Material provided:
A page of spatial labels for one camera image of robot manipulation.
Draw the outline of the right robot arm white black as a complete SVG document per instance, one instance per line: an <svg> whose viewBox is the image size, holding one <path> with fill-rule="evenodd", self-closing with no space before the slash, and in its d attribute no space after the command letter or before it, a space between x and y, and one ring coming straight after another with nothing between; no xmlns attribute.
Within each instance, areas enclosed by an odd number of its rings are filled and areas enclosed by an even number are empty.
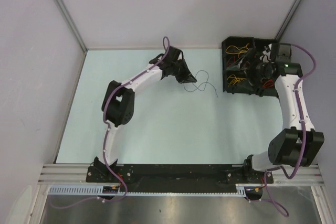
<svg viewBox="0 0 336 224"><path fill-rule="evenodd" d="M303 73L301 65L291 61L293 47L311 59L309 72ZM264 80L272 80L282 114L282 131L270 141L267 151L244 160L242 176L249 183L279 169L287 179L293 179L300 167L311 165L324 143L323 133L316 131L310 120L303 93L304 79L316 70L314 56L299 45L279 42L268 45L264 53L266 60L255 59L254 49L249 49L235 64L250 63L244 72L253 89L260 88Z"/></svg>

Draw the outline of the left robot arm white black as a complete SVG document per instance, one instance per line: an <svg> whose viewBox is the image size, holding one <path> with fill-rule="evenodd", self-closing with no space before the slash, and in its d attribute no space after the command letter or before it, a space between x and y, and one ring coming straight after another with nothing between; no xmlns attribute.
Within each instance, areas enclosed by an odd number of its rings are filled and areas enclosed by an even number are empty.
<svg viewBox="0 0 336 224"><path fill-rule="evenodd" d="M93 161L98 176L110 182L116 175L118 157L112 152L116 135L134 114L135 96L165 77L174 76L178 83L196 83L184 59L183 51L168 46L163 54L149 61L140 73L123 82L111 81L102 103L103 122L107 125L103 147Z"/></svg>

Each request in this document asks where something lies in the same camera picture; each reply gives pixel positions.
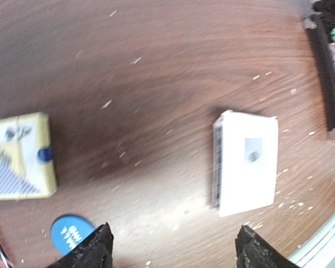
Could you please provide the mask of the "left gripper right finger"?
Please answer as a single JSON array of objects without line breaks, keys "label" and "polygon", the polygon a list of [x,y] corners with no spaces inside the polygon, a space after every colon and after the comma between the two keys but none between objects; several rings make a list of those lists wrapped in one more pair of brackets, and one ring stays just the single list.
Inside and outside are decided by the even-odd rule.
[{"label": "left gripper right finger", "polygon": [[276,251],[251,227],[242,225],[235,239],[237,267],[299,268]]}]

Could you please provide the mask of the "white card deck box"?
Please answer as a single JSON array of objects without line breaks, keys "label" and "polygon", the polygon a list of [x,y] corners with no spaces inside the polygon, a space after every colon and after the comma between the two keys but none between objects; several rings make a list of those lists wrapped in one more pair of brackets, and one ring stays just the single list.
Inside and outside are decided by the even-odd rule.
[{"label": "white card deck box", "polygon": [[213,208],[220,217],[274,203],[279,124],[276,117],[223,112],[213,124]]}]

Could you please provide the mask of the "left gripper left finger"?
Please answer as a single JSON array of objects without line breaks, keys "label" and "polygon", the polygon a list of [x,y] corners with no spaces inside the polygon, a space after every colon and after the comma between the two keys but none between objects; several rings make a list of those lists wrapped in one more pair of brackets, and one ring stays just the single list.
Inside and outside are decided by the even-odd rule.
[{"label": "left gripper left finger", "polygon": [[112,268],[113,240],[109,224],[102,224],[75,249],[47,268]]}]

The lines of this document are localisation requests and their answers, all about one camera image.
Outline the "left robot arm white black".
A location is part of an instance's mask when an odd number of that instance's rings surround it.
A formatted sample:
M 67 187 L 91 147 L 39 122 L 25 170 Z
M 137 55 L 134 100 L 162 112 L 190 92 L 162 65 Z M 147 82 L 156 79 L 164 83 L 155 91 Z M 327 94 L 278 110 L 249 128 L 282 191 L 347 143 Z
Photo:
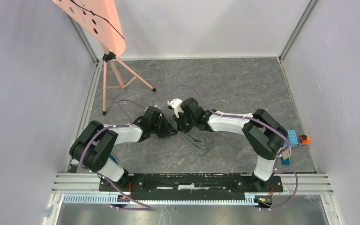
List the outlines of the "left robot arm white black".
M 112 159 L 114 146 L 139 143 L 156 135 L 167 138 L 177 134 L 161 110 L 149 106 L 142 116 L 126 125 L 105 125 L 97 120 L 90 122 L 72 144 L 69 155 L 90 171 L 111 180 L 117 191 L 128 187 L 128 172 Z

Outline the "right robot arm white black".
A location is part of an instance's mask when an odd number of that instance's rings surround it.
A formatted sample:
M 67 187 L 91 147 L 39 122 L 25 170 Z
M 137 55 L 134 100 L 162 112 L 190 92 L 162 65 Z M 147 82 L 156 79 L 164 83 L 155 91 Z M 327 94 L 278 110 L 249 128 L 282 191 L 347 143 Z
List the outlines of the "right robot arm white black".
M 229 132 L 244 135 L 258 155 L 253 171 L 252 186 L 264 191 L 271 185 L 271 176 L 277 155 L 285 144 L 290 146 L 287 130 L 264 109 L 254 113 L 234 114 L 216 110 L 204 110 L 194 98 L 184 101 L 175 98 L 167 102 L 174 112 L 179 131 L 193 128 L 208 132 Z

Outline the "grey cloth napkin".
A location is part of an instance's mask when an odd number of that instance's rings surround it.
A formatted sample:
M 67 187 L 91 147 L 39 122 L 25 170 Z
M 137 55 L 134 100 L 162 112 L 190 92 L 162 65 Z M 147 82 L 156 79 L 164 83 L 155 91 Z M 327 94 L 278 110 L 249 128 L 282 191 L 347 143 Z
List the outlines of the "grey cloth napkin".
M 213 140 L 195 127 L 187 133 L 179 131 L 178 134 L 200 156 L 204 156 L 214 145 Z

--

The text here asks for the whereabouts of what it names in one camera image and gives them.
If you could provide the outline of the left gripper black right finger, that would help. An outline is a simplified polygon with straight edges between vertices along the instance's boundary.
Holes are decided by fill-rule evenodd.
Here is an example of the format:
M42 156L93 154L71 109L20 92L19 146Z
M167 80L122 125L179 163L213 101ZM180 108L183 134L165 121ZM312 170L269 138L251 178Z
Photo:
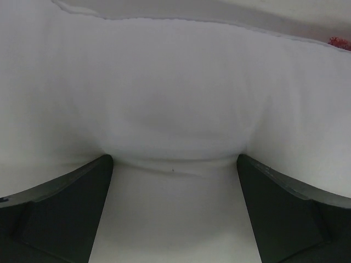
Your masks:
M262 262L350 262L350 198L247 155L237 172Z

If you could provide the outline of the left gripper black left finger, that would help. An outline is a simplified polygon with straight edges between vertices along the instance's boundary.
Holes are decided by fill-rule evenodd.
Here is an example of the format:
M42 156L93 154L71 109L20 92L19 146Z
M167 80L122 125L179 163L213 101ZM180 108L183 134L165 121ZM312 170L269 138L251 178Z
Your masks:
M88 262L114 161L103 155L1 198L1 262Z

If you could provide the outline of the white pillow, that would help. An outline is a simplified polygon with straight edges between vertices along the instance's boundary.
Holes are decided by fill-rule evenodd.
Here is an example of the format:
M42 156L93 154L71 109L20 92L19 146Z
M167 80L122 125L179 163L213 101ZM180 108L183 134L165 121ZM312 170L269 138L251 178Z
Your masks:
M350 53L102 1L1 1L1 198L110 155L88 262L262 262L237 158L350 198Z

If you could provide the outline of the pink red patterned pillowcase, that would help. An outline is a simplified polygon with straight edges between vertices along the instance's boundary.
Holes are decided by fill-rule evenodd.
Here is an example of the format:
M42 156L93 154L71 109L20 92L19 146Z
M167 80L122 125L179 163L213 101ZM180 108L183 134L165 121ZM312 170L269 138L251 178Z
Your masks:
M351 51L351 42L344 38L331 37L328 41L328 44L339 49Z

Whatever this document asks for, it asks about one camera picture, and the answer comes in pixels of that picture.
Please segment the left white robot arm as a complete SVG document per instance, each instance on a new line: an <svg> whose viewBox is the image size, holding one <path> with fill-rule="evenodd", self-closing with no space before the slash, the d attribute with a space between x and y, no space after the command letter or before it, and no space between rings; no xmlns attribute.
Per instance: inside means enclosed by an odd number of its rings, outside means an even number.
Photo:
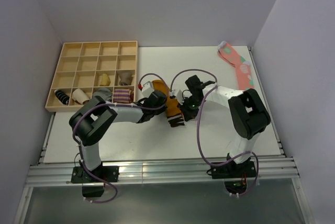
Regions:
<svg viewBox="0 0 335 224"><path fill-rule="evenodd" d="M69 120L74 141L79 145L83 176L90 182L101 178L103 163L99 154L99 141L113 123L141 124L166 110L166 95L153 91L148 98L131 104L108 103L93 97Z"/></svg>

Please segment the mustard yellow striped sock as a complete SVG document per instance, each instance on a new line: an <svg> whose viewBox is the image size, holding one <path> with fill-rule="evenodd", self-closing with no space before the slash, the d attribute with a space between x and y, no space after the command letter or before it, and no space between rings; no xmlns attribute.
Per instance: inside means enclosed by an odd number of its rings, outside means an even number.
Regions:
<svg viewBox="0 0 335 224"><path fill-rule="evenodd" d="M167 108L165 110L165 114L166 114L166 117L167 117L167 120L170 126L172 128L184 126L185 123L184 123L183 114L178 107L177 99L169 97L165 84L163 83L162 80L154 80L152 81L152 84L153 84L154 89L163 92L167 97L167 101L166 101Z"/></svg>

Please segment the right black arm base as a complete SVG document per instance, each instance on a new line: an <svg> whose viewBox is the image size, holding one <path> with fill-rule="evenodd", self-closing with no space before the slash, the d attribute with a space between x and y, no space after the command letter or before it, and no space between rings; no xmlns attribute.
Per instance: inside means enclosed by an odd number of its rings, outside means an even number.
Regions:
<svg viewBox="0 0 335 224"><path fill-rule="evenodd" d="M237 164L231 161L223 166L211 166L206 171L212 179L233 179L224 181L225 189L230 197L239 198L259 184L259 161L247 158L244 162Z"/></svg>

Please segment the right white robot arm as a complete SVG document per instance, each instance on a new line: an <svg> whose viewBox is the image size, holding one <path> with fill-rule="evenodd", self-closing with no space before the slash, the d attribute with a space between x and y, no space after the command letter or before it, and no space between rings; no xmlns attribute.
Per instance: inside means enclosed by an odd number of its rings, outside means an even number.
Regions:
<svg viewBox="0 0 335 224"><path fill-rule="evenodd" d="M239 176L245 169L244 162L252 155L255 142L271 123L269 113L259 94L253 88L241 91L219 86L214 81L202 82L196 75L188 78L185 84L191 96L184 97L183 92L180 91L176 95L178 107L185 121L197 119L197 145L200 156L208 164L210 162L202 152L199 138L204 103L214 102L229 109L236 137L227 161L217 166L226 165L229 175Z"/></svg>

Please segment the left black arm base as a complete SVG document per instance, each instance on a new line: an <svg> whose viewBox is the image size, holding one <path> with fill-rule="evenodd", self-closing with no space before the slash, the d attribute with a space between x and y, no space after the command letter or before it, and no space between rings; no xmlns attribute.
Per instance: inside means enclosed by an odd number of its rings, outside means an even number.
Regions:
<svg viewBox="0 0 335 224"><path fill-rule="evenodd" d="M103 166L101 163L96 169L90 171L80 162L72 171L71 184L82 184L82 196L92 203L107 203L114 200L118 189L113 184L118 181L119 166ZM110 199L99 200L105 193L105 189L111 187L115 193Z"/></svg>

==

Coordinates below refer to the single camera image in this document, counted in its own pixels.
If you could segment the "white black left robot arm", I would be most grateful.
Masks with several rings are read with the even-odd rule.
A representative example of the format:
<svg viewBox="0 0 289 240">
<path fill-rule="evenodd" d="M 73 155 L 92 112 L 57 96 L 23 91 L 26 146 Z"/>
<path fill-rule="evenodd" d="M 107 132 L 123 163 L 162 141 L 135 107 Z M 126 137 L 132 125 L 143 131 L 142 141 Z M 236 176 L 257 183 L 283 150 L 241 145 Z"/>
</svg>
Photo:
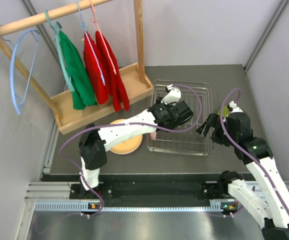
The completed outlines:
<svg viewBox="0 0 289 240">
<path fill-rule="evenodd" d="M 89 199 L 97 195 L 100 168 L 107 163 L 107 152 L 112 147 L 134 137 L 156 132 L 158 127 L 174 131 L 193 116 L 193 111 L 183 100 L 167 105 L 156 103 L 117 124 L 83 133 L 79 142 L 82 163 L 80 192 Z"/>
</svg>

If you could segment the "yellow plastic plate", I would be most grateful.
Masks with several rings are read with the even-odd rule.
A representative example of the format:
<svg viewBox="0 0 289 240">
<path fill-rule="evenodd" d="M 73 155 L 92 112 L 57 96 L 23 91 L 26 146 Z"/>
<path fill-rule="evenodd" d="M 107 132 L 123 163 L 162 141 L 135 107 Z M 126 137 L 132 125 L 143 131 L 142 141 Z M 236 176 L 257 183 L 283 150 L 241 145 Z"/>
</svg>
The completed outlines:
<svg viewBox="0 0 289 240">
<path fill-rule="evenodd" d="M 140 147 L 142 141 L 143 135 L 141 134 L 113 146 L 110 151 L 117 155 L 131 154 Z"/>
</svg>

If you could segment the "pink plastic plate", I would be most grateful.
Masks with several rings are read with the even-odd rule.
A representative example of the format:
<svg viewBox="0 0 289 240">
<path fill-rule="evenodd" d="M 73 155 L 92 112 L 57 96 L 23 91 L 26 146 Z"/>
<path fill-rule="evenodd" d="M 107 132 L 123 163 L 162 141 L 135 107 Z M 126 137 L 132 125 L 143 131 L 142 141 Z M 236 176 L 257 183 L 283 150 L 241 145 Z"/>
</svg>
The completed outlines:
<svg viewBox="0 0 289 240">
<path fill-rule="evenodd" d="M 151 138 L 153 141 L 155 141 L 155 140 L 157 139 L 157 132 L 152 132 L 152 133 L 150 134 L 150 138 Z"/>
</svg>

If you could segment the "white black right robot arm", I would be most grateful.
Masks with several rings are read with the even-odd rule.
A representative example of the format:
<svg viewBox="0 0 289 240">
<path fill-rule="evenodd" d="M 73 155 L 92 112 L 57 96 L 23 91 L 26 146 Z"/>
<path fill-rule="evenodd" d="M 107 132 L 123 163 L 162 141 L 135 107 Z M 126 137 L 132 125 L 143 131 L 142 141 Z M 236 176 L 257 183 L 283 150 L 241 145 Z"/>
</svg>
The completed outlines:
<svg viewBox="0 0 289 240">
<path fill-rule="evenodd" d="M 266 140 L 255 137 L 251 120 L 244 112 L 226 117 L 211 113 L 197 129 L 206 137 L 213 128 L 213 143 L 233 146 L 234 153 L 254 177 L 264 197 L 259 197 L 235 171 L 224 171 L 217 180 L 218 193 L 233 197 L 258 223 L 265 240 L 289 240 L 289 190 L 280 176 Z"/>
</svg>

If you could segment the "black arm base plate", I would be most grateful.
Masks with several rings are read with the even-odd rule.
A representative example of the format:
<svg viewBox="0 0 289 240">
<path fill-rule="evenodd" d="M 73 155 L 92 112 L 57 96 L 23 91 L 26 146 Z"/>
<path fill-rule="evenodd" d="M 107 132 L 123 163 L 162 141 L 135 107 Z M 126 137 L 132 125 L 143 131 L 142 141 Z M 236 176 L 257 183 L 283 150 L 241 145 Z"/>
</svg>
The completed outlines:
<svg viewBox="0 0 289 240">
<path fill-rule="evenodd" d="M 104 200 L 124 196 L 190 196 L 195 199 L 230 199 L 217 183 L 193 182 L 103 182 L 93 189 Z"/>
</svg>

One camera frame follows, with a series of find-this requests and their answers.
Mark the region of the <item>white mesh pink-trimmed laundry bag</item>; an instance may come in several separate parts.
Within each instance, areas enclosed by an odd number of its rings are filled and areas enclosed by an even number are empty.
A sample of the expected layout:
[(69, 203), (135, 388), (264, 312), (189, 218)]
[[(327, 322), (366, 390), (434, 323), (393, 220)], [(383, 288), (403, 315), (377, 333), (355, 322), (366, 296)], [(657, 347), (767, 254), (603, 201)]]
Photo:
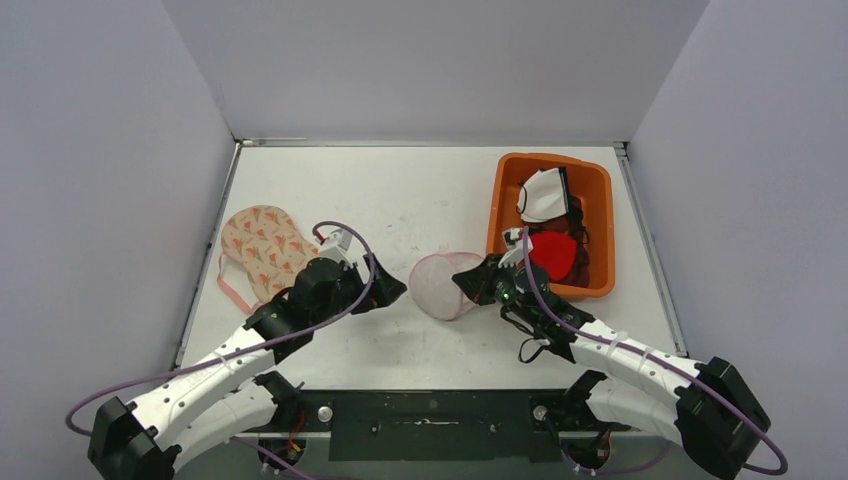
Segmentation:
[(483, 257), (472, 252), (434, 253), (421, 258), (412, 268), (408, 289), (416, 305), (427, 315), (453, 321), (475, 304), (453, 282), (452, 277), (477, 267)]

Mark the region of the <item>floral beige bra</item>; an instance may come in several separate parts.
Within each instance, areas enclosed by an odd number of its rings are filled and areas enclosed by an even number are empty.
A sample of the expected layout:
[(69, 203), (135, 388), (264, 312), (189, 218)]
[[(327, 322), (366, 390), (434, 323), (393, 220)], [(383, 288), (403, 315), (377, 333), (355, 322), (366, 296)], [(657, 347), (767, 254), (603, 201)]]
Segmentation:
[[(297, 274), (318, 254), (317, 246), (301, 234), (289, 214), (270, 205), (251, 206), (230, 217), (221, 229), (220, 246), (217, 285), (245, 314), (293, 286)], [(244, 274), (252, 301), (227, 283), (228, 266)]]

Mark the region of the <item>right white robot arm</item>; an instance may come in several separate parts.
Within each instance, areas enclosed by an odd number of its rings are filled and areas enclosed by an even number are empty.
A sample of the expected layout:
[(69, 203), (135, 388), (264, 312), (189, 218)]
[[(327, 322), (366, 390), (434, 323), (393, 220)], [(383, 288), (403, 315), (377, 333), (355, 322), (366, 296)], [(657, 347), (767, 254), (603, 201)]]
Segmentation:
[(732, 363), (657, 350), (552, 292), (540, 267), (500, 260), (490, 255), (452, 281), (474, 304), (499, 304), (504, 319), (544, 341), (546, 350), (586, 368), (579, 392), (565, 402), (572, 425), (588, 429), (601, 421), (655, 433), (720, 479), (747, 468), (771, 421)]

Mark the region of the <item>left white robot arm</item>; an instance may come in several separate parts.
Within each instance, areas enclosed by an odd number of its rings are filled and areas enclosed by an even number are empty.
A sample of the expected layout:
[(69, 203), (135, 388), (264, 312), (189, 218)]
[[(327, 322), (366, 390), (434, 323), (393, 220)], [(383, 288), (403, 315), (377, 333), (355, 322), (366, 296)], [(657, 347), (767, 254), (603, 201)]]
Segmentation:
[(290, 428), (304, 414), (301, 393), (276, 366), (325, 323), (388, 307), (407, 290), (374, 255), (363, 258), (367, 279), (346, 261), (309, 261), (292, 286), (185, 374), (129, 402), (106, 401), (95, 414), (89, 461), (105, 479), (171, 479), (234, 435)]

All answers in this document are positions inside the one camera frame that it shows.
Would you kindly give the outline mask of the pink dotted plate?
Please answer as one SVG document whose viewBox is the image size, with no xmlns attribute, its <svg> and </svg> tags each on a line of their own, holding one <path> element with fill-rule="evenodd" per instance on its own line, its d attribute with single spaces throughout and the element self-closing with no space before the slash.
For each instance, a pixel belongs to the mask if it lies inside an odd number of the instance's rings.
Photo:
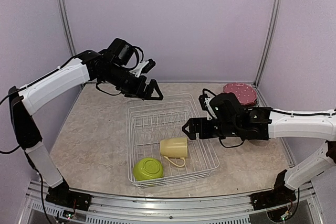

Directions: Only the number should be given: the count of lines above that hold the word "lies".

Reply: 2